Der diesjährige Ulrich-Hadding-Forschungspreis wurde am 5.12.2014 an Dr. rer. nat. Sven Gould (Institut für Molekulare Evolution, Prof. Dr. William F. Martin) verliehen für seine Leistungen in der zellbiologisch- und genomisch-orientierten Forschung an einem der häufigsten eukaryotischen Parasiten "Trichomonas vaginalis".

Sven Gould - Wissenschaftlicher Werdegang

2003 - Diplom (Master) at the Philipps-University in Marburg
2006 - PhD at the Philipps-University with the title: “Housing an enslaved alga and how to get there“ in Uwe-G. Maier’s group. Disputation on July 14th with summa cum laude
2007-2009 - Research Associate & DFG-Fellow at the University of Melbourne, Australia with Prof. Geoff McFadden and Dr. Ross F. Waller
Januar/2010 - Research Associate at the HHU in the group of Prof. Martin
2015 - Habilitation submitted: “Symbiosis and the evolution of eukaryotic compartments”
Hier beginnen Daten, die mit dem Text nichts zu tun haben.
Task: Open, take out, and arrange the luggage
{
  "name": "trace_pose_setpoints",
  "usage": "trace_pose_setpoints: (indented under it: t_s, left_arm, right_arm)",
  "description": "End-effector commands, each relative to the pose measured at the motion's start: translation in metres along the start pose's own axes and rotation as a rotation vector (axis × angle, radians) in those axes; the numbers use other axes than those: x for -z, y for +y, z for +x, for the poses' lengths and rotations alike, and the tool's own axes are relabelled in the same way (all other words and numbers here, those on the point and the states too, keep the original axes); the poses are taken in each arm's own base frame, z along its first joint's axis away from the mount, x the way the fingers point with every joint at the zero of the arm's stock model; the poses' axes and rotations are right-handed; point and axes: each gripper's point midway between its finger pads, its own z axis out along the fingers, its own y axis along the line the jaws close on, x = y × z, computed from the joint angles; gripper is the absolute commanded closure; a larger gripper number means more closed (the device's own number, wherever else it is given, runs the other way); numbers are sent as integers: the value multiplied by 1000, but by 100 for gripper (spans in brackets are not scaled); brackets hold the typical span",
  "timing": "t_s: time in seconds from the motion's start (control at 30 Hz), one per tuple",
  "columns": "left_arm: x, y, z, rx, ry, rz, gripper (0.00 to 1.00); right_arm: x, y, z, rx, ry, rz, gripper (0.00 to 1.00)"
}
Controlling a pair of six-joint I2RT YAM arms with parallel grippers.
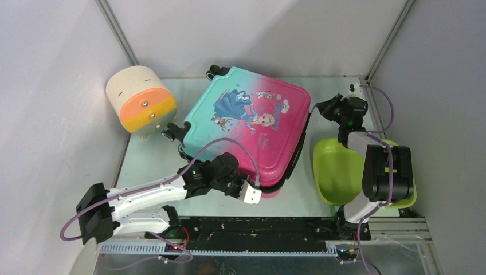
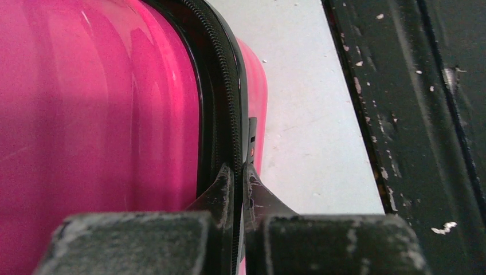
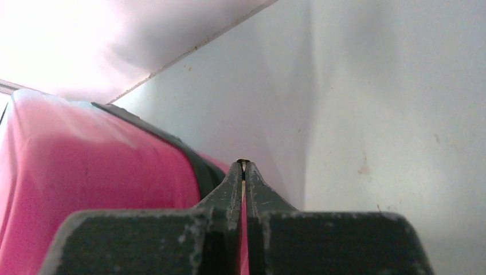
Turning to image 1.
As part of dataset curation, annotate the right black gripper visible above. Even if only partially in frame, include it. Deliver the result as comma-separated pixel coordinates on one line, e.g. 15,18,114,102
318,93,348,127

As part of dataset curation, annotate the pink teal cartoon suitcase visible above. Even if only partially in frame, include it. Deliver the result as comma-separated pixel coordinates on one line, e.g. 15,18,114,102
162,65,311,198

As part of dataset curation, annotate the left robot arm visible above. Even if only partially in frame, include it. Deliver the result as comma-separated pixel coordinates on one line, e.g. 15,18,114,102
76,153,261,243

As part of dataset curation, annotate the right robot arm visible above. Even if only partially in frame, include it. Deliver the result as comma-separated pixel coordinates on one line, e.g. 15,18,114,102
315,94,414,239

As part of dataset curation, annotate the lime green plastic tray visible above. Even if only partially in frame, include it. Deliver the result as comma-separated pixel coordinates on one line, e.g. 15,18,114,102
312,138,417,209

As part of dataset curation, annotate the cream orange cylindrical container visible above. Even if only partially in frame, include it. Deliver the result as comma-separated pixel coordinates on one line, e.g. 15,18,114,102
105,65,177,137

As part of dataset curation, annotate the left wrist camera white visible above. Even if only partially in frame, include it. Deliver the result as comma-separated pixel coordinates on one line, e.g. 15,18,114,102
238,180,262,205

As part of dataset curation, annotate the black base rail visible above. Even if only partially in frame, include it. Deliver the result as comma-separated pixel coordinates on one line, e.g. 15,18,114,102
160,217,371,252

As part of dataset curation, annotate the grey cable duct strip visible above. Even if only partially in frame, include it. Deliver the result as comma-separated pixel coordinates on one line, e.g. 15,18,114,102
99,242,338,257

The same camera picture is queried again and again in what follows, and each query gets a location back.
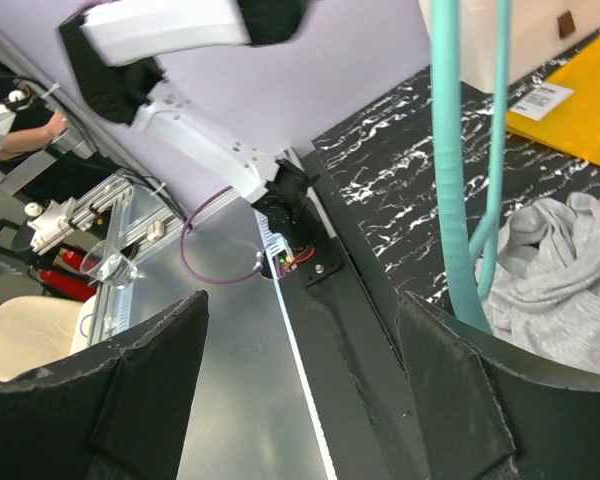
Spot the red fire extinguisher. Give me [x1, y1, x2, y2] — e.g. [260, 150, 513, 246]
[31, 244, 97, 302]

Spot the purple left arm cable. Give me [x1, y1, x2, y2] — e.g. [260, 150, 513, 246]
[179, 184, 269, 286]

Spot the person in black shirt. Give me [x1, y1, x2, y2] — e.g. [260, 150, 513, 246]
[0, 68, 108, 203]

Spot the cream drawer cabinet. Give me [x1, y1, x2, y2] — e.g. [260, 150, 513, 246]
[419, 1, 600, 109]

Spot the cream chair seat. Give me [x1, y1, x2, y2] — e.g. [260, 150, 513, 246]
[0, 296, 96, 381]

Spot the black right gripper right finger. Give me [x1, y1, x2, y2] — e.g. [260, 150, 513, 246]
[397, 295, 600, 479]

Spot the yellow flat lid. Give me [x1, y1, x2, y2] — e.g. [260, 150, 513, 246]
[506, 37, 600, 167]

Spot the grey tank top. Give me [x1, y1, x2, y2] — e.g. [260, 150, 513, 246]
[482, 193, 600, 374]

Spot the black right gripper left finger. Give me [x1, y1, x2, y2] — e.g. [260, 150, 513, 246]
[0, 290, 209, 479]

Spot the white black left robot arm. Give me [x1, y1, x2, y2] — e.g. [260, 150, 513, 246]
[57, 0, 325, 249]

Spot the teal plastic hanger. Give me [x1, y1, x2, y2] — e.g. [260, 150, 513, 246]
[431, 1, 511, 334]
* Trained cell biologist with a strong interest in evolutionary dynamics
* Works on a variety of non-model organisms
* Studies the biology and infection mechanism of the parasite Trichomonas vaginalis, one of the most prevalent eukaryotic pathogen of humans

Research Synopsis

Past and current research deals with the evolutionary effect on eukaryotic traits and symbiosis in eukaryotic complexity, focusing in particular on the molecular cell biology of non-model organisms and protist parasites such as Trichomonas vaginalis. T. vaginalis is the causative agent of Trichomoniasis, the most widespread non-viral sexually transmitted disease in humans. Infection involves O2-poor niches, host cell recognition, Fe2+-sequestration, morphogenesis of the parasite from flagellate to amoeboid form upon contact with host tissue, resistance to metronidazole treatment, as well as energy metabolism in and protein import into hydrogenosomes — the anaerobic mitochondria of trichomonads. Current knowledge about the molecular processes and mechanisms of Trichomonas infection is limited. In particular the very early stages of infection and host-parasite interactions are largely uncharacterised. The questions in the foreground of our work are currently i) the nature of parasite adherence to human host cells, ii) changes in core carbon and energy metabolism during infection, iii) the parasite’s transcriptomic response upon contact with host tissue, and iv) the evolution of hydrogenosomes and the parasite’s genome in more general. The methodological repertoire we use to explore Trichomonas encompasses not only the up-to-date cell biology and the latest imaging techniques, but genuine bioinformatical pipelines to analyse NGS-data and develop new machine learning-based tools to determine the function of hypothetical proteins.